As long as fsw is relatively low at 250kHz, the bigger Rout of LM5112 should not pose a big problem, right?
 

Related to MOSFET Driver for Boost Converter Design: A Look into IRF8707PBF and MAX4420

1. What is a MOSFET and what is its function in a circuit?

A MOSFET (metal-oxide-semiconductor field-effect transistor) is a type of semiconductor device that is commonly used as a switch or amplifier in electronic circuits. It works by controlling the flow of current between its source and drain terminals through the use of an electric field.

2. What is a driver and how does it work with a MOSFET?

A driver is an electronic circuit that is used to control the operation of a MOSFET. It provides the necessary voltage and current to the MOSFET's gate terminal, allowing it to switch on and off according to the input signal.

3. Can I use any MOSFET with any driver?

No, it is important to select a MOSFET and driver that are compatible with each other. This includes considering factors such as voltage, current, and switching speed requirements.

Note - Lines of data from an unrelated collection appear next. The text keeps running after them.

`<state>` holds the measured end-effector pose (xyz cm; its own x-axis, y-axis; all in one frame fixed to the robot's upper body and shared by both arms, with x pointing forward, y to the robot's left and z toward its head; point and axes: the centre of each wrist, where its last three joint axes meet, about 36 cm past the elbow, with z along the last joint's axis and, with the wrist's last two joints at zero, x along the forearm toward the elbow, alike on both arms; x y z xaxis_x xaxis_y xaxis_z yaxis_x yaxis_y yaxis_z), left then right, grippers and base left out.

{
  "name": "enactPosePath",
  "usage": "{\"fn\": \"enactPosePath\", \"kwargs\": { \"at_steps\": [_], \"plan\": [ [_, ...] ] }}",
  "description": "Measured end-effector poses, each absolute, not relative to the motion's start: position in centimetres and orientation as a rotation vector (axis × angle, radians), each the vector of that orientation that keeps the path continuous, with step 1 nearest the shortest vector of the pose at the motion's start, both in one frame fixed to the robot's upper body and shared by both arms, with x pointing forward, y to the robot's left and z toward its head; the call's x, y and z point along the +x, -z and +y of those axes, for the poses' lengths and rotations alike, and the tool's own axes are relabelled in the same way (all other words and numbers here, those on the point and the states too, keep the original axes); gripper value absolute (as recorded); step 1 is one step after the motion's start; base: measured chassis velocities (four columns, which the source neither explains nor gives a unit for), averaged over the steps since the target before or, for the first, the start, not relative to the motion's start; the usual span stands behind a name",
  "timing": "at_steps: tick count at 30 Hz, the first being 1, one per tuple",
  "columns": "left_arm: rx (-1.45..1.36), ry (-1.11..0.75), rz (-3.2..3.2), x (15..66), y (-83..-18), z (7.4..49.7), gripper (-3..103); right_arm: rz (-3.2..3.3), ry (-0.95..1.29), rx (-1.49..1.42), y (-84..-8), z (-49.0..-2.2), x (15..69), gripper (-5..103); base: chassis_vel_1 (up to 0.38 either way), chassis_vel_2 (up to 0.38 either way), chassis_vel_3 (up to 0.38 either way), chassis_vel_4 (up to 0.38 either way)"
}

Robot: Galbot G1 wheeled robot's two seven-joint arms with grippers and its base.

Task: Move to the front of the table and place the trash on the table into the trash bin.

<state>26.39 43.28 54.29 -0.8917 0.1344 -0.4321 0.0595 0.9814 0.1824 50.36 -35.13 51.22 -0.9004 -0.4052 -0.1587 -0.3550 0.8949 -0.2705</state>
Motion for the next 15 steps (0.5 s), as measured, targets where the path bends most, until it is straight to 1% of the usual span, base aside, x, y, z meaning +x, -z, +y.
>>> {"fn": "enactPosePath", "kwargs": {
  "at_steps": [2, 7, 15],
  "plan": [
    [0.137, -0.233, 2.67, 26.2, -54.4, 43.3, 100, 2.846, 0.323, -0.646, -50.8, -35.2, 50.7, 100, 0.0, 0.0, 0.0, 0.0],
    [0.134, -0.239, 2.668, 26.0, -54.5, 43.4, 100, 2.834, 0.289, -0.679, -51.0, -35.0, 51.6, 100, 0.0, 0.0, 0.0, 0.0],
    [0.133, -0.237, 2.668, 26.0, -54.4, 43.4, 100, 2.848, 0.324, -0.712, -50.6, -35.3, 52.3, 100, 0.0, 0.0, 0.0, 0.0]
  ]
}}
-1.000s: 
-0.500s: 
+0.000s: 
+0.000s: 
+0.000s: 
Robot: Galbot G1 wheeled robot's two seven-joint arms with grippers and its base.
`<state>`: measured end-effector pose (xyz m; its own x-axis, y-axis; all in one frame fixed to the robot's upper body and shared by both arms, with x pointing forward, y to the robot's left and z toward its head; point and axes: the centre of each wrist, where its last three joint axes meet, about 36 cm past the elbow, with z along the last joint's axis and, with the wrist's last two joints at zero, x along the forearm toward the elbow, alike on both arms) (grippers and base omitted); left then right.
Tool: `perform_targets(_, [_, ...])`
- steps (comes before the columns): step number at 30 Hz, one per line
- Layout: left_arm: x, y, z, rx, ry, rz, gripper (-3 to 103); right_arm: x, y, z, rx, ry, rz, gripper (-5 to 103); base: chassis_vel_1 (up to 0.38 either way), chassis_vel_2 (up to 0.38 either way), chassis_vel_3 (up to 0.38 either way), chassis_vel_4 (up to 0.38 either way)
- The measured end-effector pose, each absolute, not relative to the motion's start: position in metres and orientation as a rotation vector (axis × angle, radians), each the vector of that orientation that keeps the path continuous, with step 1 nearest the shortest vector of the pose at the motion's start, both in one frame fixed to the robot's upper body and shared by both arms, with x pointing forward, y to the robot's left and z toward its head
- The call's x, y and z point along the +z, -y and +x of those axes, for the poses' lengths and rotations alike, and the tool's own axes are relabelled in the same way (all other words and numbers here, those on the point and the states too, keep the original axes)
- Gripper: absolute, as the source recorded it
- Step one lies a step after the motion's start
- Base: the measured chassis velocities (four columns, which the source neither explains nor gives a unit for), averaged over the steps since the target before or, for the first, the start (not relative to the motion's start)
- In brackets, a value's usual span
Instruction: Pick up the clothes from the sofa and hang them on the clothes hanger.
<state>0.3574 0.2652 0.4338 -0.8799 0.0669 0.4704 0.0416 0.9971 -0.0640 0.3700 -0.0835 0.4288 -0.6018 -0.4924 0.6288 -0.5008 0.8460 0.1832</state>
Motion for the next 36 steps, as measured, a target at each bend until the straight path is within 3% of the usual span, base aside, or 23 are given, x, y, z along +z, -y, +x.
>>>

4. What are the advantages of using a MOSFET and driver combination in a circuit?

MOSFETs and drivers are commonly used in power electronics applications because they offer low power consumption, high efficiency, and fast switching speeds. They also have a high input impedance, making them easy to drive with low-power signals.

5. How do I ensure the reliability of my MOSFET and driver circuit?

To ensure the reliability of your circuit, it is important to use high-quality components from reputable manufacturers and follow proper design guidelines. It is also recommended to perform thorough testing and monitoring during the development and operation of the circuit.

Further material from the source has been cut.